### WHAT IS REQUIRED
Each entry below is to be reproduced exactly, though any pictures it holds must be omitted.

### RECORDED DATA
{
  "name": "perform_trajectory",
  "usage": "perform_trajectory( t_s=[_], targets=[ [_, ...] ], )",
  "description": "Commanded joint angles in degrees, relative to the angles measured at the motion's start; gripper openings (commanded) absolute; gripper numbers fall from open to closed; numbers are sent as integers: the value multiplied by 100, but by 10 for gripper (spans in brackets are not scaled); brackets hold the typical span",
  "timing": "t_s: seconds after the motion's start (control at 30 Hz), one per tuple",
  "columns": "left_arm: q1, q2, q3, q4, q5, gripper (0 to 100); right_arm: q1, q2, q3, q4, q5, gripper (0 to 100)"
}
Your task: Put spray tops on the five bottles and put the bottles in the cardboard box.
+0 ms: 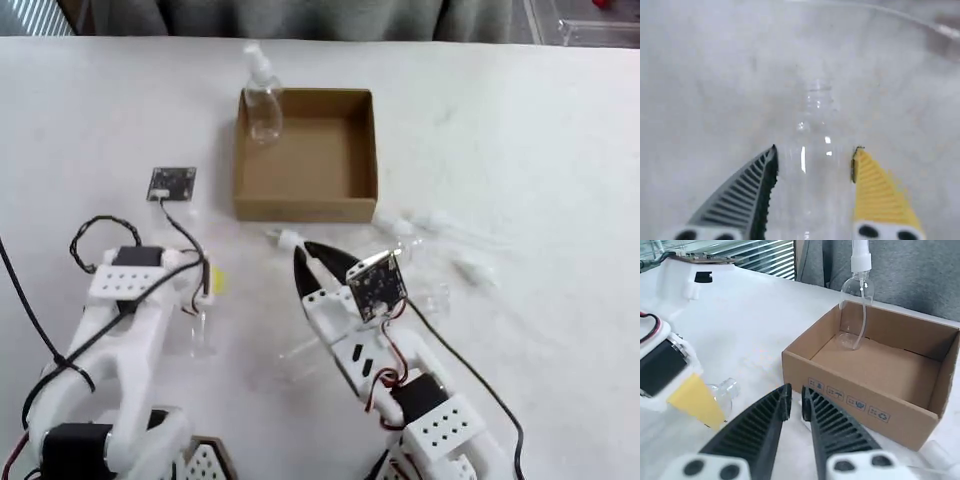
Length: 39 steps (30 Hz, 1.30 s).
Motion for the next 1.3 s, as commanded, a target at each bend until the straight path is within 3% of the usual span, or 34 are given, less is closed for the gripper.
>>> perform_trajectory(
  t_s=[0.0, 0.3, 0.47, 0.73, 1.03, 1.27],
  targets=[
    [57, -259, -422, 299, -26, 242, 31, -31, 26, 40, 62, 27],
    [40, -251, -791, 818, -62, 247, 22, -31, 26, 40, 62, 27],
    [40, -251, -774, 826, -70, 303, 22, -31, 26, 40, 62, 27],
    [40, -207, -985, 923, -26, 305, 22, -31, 26, 40, 62, 27],
    [-251, 1226, -2189, 1451, -26, 305, 22, -31, 26, 40, 62, 27],
    [-268, 1622, -2303, 1451, -18, 305, 13, -48, 26, 40, 62, 27]
  ],
)
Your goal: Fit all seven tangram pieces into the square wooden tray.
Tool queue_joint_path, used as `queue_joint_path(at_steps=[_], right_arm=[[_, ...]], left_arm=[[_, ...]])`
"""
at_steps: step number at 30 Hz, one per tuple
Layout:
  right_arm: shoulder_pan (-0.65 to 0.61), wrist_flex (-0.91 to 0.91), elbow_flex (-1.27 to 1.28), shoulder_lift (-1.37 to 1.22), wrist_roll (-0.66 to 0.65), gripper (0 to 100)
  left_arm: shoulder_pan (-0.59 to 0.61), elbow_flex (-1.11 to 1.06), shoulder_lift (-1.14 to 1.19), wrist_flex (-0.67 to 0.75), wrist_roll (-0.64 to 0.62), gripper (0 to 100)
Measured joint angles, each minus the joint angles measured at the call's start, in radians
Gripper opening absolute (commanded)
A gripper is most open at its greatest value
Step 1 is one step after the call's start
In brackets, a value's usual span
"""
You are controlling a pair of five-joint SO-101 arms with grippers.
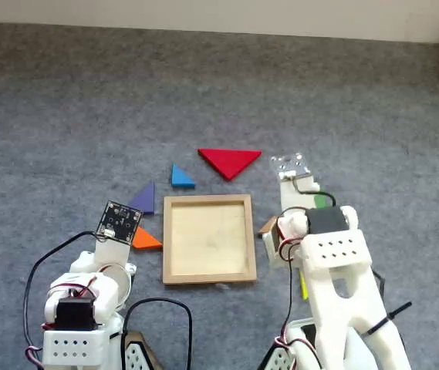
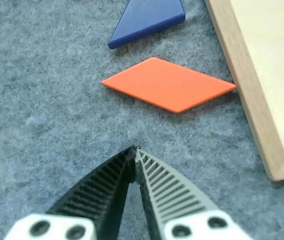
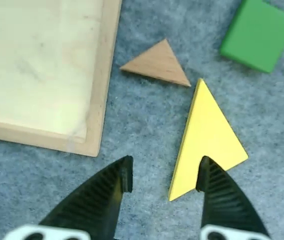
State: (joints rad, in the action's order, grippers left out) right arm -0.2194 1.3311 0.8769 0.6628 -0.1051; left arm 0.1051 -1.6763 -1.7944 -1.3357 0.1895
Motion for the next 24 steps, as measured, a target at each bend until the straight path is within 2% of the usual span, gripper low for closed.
queue_joint_path(at_steps=[2,7,15,24], right_arm=[[0.012,0.0,0.0,-0.026,0.035,35.8],[0.048,-0.041,0.0,-0.153,0.083,36.3],[0.112,-0.195,-0.002,-0.391,0.072,36.3],[0.183,-0.256,-0.002,-0.451,0.06,36.1]], left_arm=[[0.0,0.0,0.0,0.0,0.0,1],[0.0,0.0,0.0,0.0,0.0,1],[0.0,0.0,0.0,0.0,0.0,1],[0.0,0.0,0.0,0.0,0.0,1]])
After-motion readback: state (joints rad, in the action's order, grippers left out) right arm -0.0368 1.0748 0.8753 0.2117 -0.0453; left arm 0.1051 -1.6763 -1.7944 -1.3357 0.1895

### EXERCISE OUTPUT
{
  "name": "perform_trajectory",
  "usage": "perform_trajectory( t_s=[_], targets=[ [_, ...] ], )",
  "description": "Commanded joint angles in degrees, relative to the angles measured at the motion's start; gripper openings (commanded) absolute; gripper numbers fall from open to closed; numbers are sent as integers: the value multiplied by 100, but by 10 for gripper (spans in brackets are not scaled); brackets hold the typical span",
  "timing": "t_s: seconds after the motion's start (control at 30 Hz), one per tuple",
  "columns": "left_arm: q1, q2, q3, q4, q5, gripper (0 to 100); right_arm: q1, q2, q3, q4, q5, gripper (0 to 100)"
}
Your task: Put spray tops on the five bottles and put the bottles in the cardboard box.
+0 ms: 
Length: 39 steps (30 Hz, 1.30 s).
Motion for the next 1.3 s, as commanded, a target at each bend until the straight path is within 3% of the usual span, or 34 are given, less is closed for the gripper.
>>> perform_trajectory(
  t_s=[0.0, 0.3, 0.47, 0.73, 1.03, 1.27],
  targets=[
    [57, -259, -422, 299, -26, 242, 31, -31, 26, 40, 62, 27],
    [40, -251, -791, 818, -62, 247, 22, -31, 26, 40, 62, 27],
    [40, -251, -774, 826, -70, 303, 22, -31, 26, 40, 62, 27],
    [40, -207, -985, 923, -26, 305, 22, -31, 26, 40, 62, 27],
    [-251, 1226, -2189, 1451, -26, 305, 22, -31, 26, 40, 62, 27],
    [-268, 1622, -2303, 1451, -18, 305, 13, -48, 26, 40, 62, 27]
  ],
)
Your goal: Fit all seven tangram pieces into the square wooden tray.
Tool queue_joint_path, used as `queue_joint_path(at_steps=[_], right_arm=[[_, ...]], left_arm=[[_, ...]])`
"""
at_steps: step number at 30 Hz, one per tuple
Layout:
  right_arm: shoulder_pan (-0.65 to 0.61), wrist_flex (-0.91 to 0.91), elbow_flex (-1.27 to 1.28), shoulder_lift (-1.37 to 1.22), wrist_roll (-0.66 to 0.65), gripper (0 to 100)
  left_arm: shoulder_pan (-0.59 to 0.61), elbow_flex (-1.11 to 1.06), shoulder_lift (-1.14 to 1.19), wrist_flex (-0.67 to 0.75), wrist_roll (-0.64 to 0.62), gripper (0 to 100)
Measured joint angles, each minus the joint angles measured at the call's start, in radians
Gripper opening absolute (commanded)
A gripper is most open at its greatest value
Step 1 is one step after the call's start
In brackets, a value's usual span
"""
You are controlling a pair of five-joint SO-101 arms with grippers.
State: (joints rad, in the action's order, grippers left out) right arm -0.2194 1.3311 0.8769 0.6628 -0.1051; left arm 0.1051 -1.6763 -1.7944 -1.3357 0.1895
Motion for the next 24 steps, as measured, a target at each bend until the straight path is within 2% of the usual span, gripper low for closed.
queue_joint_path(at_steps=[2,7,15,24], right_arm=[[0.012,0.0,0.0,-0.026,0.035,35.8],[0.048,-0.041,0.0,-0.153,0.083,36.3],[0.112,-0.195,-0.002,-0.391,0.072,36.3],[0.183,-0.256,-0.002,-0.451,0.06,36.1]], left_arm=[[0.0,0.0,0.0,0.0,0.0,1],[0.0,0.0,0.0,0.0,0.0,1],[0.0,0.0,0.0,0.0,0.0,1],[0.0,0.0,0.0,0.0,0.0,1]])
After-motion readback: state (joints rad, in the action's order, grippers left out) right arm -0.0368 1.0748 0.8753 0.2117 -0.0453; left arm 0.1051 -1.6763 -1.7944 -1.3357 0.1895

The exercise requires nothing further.